TASK TO COMPLETE: Look through the material below. Copy every line with the string "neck" in it.

-- DATASET SECTION follows --

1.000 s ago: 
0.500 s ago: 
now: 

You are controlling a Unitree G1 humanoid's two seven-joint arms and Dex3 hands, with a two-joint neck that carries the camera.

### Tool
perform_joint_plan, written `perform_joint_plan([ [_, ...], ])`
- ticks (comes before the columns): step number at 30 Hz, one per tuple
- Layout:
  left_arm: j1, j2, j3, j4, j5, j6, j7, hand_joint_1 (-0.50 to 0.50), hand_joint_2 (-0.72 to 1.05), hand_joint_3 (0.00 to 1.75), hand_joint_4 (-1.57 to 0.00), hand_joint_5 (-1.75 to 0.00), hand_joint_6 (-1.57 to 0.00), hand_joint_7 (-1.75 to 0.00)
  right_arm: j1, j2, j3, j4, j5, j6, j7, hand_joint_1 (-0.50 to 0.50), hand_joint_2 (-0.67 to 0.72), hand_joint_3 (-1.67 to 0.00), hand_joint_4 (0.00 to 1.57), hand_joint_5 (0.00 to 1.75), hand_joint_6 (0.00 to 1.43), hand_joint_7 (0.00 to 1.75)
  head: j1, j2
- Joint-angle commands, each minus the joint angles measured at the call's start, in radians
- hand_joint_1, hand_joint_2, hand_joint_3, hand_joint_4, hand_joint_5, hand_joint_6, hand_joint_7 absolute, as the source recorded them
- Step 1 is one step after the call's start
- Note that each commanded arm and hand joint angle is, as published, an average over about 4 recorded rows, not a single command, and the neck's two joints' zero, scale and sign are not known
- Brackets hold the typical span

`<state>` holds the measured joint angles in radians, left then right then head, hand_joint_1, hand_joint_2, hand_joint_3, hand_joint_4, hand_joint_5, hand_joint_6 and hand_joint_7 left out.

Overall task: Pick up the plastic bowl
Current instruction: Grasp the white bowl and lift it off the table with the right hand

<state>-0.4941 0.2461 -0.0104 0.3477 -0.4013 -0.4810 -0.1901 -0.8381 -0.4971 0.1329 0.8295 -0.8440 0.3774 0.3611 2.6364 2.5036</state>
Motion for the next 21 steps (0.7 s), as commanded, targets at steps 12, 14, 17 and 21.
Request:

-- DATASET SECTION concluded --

WRITTEN REPLY:
You are controlling a Unitree G1 humanoid's two seven-joint arms and Dex3 hands, with a two-joint neck that carries the camera.
- Note that each commanded arm and hand joint angle is, as published, an average over about 4 recorded rows, not a single command, and the neck's two joints' zero, scale and sign are not known

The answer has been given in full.